*WHAT YOU HAVE TO DO*: Would you copy each line of the data below that has "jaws"?

*THE DATA*:

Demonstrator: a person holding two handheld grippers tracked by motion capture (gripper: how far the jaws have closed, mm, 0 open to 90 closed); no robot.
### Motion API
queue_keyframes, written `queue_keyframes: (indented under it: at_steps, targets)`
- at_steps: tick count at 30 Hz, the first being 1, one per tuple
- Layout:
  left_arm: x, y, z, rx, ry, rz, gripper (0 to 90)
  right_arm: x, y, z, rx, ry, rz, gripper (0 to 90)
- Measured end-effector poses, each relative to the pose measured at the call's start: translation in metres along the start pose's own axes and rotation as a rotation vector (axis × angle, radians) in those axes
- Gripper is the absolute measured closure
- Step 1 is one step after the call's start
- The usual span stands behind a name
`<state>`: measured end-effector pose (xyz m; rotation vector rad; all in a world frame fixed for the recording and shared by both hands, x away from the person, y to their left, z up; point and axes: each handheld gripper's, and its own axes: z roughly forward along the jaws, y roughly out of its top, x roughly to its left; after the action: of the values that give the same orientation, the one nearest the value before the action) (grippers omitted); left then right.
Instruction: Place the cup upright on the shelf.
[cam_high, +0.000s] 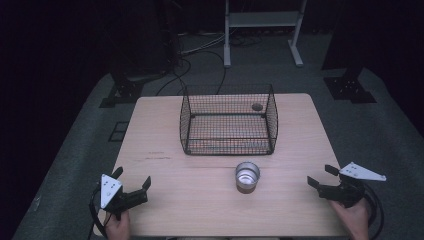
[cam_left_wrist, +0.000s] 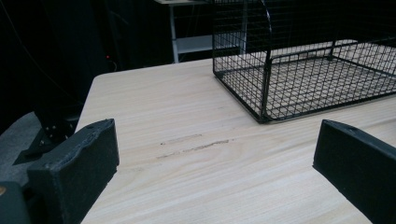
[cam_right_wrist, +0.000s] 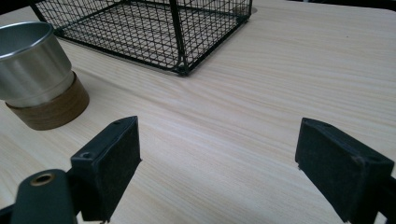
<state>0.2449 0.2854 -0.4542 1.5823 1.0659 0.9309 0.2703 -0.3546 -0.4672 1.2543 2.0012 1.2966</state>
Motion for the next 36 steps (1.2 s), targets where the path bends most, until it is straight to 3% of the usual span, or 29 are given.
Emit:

*SOLUTION TO THIS EXERCISE*:
Demonstrator: a person holding two handheld grippers tracked by motion capture (gripper: how far the jaws have closed, mm, 0 open to 90 closed); no robot.
`<state>`: measured end-effector pose (xyz m; rotation vector rad; all in a world frame fixed for the recording and shared by both hands, x away from the person, y to their left, z up; point and axes: each handheld gripper's, and its own axes: z roughly forward along the jaws, y roughly out of its top, x roughly to its left; after the action: of the values that give the same orientation, the one nearest the value before the action) (grippers omitted); left then right.

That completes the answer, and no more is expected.